• **What needs to be done**: Every line below that holds the string "like" should be copied.

• **Extracted records**:
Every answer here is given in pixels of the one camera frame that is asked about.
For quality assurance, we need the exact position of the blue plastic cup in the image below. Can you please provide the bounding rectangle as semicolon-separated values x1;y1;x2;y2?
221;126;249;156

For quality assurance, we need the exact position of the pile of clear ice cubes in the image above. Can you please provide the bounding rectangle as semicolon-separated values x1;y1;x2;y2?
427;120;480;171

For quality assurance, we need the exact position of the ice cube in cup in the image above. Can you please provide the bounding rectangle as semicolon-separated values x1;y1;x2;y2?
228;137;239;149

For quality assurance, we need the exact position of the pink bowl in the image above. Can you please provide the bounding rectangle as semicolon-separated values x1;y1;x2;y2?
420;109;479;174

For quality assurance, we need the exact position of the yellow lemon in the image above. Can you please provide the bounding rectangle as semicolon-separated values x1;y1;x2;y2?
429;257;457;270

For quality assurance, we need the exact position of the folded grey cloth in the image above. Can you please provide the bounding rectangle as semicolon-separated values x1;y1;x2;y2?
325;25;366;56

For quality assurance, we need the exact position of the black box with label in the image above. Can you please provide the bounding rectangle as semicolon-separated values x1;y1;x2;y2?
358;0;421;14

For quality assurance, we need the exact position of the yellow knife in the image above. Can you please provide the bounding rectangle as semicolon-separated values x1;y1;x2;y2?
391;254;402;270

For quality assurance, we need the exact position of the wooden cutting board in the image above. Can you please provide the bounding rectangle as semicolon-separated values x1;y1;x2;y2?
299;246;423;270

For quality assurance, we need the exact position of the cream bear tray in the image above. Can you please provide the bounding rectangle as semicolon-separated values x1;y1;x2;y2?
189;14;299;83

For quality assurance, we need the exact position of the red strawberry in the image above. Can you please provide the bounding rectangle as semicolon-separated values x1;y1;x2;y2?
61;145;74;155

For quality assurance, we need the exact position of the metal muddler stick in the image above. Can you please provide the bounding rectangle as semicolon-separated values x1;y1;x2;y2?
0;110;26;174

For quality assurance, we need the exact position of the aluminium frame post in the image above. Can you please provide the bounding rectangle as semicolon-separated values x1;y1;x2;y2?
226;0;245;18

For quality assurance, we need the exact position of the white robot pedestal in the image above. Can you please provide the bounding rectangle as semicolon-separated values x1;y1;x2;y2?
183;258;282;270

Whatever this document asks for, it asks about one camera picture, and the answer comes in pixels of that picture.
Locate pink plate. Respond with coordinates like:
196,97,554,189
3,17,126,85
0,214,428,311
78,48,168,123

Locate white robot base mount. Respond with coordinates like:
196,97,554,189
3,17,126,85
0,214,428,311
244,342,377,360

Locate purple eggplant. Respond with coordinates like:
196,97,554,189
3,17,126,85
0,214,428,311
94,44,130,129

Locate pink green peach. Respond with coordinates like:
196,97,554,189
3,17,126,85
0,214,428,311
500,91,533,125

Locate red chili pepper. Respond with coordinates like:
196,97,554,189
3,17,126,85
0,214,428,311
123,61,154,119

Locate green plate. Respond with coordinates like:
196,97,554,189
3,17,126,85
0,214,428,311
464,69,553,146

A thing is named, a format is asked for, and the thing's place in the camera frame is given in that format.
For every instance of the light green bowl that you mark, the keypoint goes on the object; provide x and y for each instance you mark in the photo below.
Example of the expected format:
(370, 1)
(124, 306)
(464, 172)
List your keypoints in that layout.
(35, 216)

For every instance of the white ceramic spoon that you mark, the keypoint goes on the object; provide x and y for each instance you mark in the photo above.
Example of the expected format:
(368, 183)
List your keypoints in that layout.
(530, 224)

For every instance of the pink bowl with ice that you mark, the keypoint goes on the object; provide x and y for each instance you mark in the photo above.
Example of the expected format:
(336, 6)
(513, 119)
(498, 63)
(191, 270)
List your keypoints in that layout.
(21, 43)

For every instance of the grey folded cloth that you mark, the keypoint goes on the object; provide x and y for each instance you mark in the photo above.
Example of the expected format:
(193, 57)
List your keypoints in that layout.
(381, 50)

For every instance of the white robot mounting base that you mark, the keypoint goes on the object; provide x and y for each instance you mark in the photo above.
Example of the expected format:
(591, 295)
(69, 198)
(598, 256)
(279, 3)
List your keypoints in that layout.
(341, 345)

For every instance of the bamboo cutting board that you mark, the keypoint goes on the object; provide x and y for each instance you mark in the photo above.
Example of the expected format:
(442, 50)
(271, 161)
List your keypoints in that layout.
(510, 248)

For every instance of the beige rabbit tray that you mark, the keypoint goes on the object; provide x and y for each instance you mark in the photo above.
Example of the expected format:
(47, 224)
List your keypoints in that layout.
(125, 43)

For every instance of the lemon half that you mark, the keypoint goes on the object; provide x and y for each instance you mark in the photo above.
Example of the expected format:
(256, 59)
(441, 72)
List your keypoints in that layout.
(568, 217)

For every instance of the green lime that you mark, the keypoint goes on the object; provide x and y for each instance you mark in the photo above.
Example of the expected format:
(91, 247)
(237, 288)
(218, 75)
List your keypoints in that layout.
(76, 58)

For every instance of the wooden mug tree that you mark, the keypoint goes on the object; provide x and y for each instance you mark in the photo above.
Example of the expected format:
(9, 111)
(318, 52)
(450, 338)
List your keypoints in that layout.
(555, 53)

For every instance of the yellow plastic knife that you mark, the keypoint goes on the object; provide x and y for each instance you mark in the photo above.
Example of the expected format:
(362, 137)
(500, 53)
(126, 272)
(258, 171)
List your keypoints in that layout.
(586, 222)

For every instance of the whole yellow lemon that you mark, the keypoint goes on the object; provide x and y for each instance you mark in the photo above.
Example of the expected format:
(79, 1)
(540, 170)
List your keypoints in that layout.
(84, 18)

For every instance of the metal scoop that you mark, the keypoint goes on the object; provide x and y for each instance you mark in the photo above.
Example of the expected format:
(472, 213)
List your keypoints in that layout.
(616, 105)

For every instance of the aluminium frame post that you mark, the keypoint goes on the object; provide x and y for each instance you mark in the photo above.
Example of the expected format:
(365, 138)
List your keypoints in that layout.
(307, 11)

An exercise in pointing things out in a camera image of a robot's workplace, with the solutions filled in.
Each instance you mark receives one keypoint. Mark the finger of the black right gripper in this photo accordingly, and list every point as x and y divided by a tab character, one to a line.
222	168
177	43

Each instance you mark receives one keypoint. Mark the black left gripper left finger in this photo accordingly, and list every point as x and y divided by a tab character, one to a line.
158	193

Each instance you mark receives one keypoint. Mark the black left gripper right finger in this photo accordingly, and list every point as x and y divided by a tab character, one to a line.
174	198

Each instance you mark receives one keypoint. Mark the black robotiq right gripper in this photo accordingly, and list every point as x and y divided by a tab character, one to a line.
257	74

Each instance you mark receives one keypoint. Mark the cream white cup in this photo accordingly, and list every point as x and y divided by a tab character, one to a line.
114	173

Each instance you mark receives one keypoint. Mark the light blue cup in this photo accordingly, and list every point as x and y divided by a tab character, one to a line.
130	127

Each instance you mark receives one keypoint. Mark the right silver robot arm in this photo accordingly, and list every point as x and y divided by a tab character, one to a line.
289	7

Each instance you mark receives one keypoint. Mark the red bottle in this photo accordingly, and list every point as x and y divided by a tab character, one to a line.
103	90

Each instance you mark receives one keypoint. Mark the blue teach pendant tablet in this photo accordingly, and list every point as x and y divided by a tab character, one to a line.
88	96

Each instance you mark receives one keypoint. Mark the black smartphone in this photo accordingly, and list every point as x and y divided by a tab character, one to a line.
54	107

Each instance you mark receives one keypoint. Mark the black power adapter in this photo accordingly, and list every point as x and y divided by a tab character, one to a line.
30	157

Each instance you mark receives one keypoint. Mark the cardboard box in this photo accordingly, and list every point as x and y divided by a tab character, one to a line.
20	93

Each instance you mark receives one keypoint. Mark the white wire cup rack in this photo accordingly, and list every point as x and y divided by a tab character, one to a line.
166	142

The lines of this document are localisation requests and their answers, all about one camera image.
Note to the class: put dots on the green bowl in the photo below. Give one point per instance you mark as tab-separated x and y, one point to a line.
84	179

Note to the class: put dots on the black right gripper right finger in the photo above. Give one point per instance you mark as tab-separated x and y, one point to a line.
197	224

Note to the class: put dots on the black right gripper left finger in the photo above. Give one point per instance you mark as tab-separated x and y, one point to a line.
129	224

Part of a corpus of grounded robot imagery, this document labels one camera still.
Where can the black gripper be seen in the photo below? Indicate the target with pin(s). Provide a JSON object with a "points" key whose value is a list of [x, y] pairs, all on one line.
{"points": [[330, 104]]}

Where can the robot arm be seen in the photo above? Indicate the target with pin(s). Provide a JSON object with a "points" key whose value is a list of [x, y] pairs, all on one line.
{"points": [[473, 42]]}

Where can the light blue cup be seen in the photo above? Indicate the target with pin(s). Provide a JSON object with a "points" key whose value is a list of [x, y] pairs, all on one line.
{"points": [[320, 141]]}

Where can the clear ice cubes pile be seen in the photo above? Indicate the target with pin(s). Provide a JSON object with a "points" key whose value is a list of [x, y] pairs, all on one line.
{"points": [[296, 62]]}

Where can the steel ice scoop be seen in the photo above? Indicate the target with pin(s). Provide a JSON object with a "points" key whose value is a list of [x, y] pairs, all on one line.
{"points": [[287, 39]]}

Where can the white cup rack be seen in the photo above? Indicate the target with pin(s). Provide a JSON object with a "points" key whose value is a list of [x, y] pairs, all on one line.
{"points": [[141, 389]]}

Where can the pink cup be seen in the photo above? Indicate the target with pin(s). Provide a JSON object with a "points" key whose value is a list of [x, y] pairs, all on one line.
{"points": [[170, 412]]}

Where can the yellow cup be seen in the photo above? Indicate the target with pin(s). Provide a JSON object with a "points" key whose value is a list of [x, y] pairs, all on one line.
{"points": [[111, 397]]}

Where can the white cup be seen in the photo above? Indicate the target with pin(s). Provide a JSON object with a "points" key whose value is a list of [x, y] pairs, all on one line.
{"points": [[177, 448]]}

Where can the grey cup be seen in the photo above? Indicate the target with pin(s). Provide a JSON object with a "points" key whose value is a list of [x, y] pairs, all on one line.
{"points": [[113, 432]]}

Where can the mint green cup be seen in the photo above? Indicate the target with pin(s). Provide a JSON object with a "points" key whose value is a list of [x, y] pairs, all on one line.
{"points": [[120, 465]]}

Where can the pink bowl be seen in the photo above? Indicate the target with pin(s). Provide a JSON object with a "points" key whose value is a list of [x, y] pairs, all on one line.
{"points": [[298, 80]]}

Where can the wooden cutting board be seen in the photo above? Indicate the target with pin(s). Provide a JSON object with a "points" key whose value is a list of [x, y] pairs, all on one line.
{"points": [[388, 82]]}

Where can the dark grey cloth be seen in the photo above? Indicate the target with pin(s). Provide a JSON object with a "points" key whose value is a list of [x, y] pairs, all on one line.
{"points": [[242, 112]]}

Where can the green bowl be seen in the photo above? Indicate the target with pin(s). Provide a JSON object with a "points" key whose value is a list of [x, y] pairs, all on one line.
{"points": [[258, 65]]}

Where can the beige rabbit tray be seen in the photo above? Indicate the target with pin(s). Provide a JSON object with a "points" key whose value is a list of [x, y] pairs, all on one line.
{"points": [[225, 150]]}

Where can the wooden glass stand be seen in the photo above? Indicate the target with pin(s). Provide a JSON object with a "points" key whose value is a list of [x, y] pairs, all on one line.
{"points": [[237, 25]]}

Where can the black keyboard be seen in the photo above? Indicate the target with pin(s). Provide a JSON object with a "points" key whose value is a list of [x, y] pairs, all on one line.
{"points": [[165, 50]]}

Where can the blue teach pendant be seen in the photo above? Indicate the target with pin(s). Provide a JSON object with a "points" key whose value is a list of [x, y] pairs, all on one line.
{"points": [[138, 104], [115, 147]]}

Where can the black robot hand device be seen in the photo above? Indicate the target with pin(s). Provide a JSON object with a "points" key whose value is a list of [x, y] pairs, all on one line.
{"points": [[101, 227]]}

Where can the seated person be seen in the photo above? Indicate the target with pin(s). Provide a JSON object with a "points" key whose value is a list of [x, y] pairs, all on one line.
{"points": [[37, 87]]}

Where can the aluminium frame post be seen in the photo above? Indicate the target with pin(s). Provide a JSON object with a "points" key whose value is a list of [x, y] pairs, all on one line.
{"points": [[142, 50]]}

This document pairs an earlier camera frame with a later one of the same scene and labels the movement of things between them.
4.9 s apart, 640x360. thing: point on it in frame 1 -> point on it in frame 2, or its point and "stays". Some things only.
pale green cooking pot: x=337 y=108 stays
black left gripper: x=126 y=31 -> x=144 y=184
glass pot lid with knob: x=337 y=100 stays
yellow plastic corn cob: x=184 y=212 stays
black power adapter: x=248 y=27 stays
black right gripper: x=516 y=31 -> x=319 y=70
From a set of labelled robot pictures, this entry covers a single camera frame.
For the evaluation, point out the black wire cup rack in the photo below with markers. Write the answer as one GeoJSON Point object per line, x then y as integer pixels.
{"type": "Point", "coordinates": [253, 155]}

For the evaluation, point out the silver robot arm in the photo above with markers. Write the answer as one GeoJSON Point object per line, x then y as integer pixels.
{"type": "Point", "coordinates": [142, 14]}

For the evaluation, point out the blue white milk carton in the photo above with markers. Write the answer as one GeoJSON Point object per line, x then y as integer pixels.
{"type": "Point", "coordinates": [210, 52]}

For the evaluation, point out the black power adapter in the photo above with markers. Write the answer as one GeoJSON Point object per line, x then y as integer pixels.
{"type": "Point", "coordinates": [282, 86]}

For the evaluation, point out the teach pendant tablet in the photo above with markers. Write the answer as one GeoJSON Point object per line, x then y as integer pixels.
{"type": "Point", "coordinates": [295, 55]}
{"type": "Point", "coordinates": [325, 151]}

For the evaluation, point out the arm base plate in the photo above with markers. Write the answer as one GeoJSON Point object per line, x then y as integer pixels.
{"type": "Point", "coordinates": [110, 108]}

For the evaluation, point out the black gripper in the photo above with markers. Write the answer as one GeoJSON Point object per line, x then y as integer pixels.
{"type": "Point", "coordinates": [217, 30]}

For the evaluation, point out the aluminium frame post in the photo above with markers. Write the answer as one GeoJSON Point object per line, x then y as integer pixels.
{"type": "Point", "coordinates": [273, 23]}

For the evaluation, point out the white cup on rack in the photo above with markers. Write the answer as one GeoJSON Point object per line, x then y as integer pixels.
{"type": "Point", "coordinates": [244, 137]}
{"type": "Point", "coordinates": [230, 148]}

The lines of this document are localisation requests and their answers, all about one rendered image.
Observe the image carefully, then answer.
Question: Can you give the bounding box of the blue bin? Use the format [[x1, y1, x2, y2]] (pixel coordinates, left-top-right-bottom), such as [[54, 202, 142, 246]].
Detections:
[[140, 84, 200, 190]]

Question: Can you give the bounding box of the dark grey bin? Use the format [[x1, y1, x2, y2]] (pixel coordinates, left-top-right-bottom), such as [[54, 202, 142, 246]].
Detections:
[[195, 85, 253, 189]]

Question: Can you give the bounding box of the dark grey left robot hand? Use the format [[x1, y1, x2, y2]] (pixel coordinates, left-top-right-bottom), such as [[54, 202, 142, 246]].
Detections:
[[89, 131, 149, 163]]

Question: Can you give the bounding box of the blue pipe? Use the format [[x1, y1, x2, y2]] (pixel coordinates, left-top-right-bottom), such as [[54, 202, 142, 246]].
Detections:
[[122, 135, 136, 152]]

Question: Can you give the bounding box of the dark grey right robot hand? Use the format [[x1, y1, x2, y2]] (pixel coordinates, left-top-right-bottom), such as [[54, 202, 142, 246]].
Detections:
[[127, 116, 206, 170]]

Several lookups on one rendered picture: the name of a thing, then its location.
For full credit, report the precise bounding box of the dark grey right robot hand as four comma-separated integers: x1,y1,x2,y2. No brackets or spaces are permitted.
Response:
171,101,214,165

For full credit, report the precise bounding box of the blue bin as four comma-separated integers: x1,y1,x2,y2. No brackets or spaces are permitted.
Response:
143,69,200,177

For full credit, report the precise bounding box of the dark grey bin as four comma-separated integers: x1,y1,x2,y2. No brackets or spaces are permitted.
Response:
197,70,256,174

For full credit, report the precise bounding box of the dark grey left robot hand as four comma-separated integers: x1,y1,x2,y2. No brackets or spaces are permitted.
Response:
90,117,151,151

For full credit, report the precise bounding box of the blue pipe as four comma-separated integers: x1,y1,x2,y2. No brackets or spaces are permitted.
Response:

• **Answer section**:
Locate pink plate. Respond with coordinates like:
Locate white robot base mount. Respond with coordinates like:
Locate purple eggplant. Respond with coordinates like:
Locate pink green peach. Respond with coordinates like:
Locate red chili pepper. Respond with coordinates like:
Locate green plate. Respond with coordinates like:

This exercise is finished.